What you will do |
Take the entries below and print all of them exactly, please.

*** Information shown ***

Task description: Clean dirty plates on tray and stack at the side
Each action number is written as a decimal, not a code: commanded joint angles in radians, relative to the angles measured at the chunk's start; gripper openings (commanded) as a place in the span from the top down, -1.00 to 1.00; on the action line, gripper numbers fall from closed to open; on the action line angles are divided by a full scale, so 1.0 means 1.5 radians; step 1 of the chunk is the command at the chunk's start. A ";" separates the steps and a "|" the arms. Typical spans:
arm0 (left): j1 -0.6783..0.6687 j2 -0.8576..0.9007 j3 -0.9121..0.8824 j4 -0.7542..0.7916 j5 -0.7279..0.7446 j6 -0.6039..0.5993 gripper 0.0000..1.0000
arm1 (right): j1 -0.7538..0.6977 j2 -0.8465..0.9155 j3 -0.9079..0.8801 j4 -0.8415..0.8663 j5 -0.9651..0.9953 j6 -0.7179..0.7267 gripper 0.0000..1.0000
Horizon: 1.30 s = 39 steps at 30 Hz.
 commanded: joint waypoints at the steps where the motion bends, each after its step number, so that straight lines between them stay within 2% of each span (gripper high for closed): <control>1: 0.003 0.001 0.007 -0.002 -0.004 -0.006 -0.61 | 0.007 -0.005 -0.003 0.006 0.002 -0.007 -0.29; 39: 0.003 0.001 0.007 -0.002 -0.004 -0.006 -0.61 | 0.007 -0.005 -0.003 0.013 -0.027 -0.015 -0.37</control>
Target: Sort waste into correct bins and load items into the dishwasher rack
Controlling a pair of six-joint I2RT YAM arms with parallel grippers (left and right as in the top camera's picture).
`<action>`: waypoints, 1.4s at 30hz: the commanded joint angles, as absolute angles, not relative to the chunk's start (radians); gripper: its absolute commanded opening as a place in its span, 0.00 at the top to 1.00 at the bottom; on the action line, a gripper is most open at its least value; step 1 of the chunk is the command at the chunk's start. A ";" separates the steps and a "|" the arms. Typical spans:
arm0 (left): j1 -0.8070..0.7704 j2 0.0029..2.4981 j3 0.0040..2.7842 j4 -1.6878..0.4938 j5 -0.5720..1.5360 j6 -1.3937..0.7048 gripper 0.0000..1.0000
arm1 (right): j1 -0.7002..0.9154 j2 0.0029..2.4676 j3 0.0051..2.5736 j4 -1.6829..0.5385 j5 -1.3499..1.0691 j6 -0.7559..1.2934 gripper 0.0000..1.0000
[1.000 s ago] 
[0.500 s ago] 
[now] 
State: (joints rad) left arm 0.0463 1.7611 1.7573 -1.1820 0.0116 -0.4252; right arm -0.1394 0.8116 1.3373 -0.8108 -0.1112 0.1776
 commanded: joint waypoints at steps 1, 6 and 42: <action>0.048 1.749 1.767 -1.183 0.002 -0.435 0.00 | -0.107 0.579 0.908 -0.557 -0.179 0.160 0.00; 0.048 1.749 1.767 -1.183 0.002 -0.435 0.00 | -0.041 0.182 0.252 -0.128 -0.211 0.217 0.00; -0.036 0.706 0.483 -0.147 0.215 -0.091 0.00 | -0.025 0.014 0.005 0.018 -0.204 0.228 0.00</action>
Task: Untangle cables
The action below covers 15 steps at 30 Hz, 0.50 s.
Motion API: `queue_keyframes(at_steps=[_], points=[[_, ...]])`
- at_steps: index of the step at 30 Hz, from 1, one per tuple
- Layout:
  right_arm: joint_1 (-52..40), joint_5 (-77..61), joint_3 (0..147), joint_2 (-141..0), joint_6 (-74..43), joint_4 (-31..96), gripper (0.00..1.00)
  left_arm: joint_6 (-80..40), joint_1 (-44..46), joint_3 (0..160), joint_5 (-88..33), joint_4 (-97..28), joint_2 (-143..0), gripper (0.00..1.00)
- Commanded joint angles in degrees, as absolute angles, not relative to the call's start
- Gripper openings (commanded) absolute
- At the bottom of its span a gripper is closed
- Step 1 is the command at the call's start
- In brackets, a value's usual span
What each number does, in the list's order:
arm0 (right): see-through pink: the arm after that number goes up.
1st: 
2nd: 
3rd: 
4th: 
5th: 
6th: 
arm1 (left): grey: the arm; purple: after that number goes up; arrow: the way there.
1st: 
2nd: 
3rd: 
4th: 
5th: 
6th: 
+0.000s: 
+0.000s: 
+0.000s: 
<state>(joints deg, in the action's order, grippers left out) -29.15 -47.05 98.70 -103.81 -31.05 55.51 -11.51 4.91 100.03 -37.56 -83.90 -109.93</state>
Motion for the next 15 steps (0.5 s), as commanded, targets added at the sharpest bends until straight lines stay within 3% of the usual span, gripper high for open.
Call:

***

Answer space |
Task description: Clean dirty plates on tray and stack at the side
Each action number is written as a decimal, not a code: commanded joint angles in radians, relative to the angles measured at the chunk's start; gripper openings (commanded) as a place in the span from the top down, -1.00 to 1.00; on the action line, gripper numbers fall from closed to open; on the action line angles are divided by a full scale, so 1.0 means 1.5 radians; step 1 of the chunk is the command at the chunk's start. A ";" separates the steps and a "|" the arms. Typical spans:
arm0 (left): j1 -0.6783..0.6687 j2 -0.8576..0.9007 j3 -0.9121..0.8824 j4 -0.7542..0.7916 j5 -0.7279..0.7446 j6 -0.6039..0.5993 gripper 0.0000..1.0000
arm1 (right): j1 -0.7538..0.6977 j2 -0.8465..0.9155 j3 -0.9079..0.8801 j4 -0.8415..0.8663 j5 -0.9651..0.9953 j6 -0.7179..0.7267 gripper 0.0000..1.0000
Horizon: 1.30 s = 39 steps at 30 Hz.
 commanded: joint waypoints at the steps where the motion bends, each after its step number, so that straight lines between them stay within 2% of each span (gripper high for closed): <control>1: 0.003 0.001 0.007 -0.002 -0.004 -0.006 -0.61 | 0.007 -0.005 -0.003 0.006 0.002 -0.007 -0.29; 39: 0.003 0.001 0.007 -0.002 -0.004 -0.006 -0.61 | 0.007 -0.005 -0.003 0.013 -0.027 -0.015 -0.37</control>
Target: Sort waste into correct bins and load items into the dishwasher rack
Controlling a pair of six-joint I2RT YAM arms with parallel grippers (left and right as in the top camera's picture).
`<action>`: waypoints, 1.4s at 30hz: the commanded joint angles, as absolute angles, not relative to the chunk's start (radians); gripper: its absolute commanded opening as a place in its span, 0.00 at the top to 1.00 at the bottom; on the action line, a gripper is most open at its least value; step 1 of the chunk is the command at the chunk's start. A ";" separates the steps and a "|" the arms. Typical spans:
arm0 (left): j1 -0.8070..0.7704 j2 0.0029..2.4981 j3 0.0040..2.7842 j4 -1.6878..0.4938 j5 -0.5720..1.5360 j6 -1.3937..0.7048 gripper 0.0000..1.0000
arm1 (right): j1 -0.7002..0.9154 j2 0.0029..2.4676 j3 0.0051..2.5736 j4 -1.6829..0.5385 j5 -1.3499..1.0691 j6 -0.7559..1.2934 gripper 0.0000..1.0000
[1.000 s ago] 
[0.500 s ago] 
[now] 
State: (joints rad) left arm 0.0463 1.7611 1.7573 -1.1820 0.0116 -0.4252; right arm -0.1394 0.8116 1.3373 -0.8108 -0.1112 0.1776
 commanded: joint waypoints at steps 1, 6 and 42: <action>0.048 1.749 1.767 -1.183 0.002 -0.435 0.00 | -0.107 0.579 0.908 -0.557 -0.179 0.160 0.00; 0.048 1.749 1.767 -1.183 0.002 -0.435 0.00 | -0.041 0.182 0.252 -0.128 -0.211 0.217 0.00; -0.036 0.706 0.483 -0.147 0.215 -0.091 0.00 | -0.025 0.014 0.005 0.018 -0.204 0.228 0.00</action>
Task: Untangle cables
The action below covers 15 steps at 30 Hz, 0.50 s.
Motion API: `queue_keyframes(at_steps=[_], points=[[_, ...]])`
- at_steps: index of the step at 30 Hz, from 1, one per tuple
- Layout:
  right_arm: joint_1 (-52..40), joint_5 (-77..61), joint_3 (0..147), joint_2 (-141..0), joint_6 (-74..43), joint_4 (-31..96), gripper (0.00..1.00)
  left_arm: joint_6 (-80..40), joint_1 (-44..46), joint_3 (0..160), joint_5 (-88..33), joint_4 (-97..28), joint_2 (-143..0), gripper (0.00..1.00)
- Commanded joint angles in degrees, as absolute angles, not relative to the call's start
- Gripper openings (commanded) absolute
- At the bottom of its span a gripper is closed
- Step 1 is the command at the call's start
- In brackets, a value's usual span
What each number does, in the list's order:
arm0 (right): see-through pink: the arm after that number goes up.
1st: 
2nd: 
3rd: 
4th: 
5th: 
6th: 
arm1 (left): grey: the arm; purple: after that number goes up; arrow: the way there.
1st: 
2nd: 
3rd: 
4th: 
5th: 
6th: 
+0.000s: 
+0.000s: 
+0.000s: 
<state>(joints deg, in the action's order, grippers left out) -29.15 -47.05 98.70 -103.81 -31.05 55.51 -11.51 4.91 100.03 -37.56 -83.90 -109.93</state>
Motion for the next 15 steps (0.5 s), as commanded, targets added at the sharpest bends until straight lines stay within 3% of the usual span, gripper high for open.
Call:

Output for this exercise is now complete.